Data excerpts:
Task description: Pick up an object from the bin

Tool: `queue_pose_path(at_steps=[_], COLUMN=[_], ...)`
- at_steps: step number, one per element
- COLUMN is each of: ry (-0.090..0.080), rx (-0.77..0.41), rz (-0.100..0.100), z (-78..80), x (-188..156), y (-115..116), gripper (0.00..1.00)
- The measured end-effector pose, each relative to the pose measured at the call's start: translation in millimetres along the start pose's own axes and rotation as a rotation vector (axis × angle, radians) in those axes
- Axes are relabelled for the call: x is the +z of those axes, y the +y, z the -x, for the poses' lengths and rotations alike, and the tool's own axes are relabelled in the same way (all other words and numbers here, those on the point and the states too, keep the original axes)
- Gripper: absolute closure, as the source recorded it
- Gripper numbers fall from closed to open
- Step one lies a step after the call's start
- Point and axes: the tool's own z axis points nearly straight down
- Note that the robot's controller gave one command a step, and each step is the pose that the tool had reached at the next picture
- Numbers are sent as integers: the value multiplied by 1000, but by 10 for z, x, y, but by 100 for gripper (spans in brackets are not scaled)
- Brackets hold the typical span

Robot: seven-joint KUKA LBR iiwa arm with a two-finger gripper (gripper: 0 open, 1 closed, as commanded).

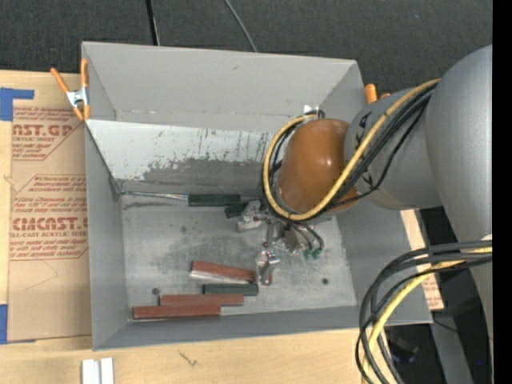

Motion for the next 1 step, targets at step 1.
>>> queue_pose_path(at_steps=[1], ry=[2], rx=[0], rz=[0], z=[-4], x=[0], y=[0], gripper=[0])
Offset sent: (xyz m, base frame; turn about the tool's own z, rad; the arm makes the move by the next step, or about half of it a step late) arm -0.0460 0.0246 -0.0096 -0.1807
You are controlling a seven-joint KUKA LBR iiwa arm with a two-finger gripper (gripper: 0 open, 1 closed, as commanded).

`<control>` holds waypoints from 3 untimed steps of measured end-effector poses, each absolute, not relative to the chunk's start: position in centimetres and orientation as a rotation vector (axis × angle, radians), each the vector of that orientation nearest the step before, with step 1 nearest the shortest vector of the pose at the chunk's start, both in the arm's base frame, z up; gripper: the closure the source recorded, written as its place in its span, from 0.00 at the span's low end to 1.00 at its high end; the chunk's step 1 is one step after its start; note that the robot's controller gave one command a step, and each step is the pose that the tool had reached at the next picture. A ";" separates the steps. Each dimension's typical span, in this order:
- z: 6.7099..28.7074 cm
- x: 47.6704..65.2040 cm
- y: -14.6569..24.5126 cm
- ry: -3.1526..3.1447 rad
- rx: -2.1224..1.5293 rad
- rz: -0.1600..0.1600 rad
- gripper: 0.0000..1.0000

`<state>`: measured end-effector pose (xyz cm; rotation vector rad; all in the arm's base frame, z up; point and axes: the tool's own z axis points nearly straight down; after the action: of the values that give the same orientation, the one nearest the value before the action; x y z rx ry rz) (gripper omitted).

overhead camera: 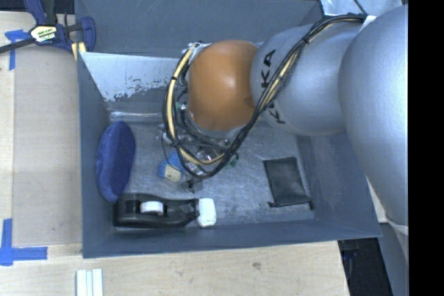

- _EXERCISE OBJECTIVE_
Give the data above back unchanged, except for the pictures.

- _EXERCISE RESPONSE_
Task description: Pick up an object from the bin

Tool: `queue_pose_path(at_steps=[_], COLUMN=[_], ...)`
- at_steps: step number, one per element
- COLUMN is each of: ry (-0.090..0.080), rx (-0.77..0.41), rz (-0.100..0.100), z (-78..80), x (-188..156), y (-115..116), gripper (0.00..1.00)
- The measured end-effector pose, each relative to the pose measured at the call's start: translation in millimetres along the start pose's own axes and rotation as a rotation vector (axis × angle, radians) in those axes
- Axes are relabelled for the call: x is the +z of those axes, y the +y, z the -x, for the poses' lengths and rotations alike, and the tool's own axes are relabelled in the same way (all other words and numbers here, those on the point and the states too, keep the original axes)
- Gripper: absolute closure, as the source recorded it
- Gripper numbers fall from closed to open
- Step one lies a step after the call's start
- Point and axes: the tool's own z axis points nearly straight down
- Note that the robot's controller gave one command a step, and each step is the pose that the tool had reached at the next picture
- Numbers are sent as integers: the value multiplied by 1000, but by 10 for z, x, y, but by 100 for gripper (spans in brackets are not scaled)
- Brackets hold the typical span

Robot: seven-joint KUKA LBR iiwa arm with a two-finger gripper (gripper: 0 open, 1 closed, as commanded).


Motion for the next 1 step, targets at step 1.
>>> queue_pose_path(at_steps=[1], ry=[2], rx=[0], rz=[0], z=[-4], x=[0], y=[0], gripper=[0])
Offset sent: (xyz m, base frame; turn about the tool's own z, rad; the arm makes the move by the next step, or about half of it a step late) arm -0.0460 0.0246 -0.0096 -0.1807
You are controlling a seven-joint KUKA LBR iiwa arm with a two-finger gripper (gripper: 0 open, 1 closed, as commanded).

`<control>` holds waypoints from 3 untimed steps of measured end-effector poses, each absolute, not relative to the chunk's start: position in centimetres and orientation as a rotation vector (axis × angle, radians), each the vector of that orientation nearest the step before, with step 1 nearest the shortest vector of the pose at the chunk's start, both in the arm's base frame, z up; gripper: the closure the source recorded, written as its place in its span, from 0.00 at the span's low end to 1.00 at its high end; the chunk's step 1 is one step after its start; note that the robot's controller gave one command a step, and each step is the pose that the tool had reached at the next picture. A ";" separates the steps. Each dimension's typical span, in this order:
- z: 6.7099..28.7074 cm
- x: 47.6704..65.2040 cm
- y: -14.6569..24.5126 cm
- ry: -3.1526..3.1447 rad
- rx: -2.1224..1.5293 rad
- rz: -0.1600..0.1600 rad
- gripper: 0.0000..1.0000

`<state>`: measured end-effector pose (xyz cm; rotation vector rad; all in the arm's base frame, z up; point and axes: the tool's own z axis points nearly straight down; after the action: of the values that give the same orientation, the one nearest the value before the action; x y z rx ry rz) (gripper omitted).

overhead camera: 

The exercise requires no additional output.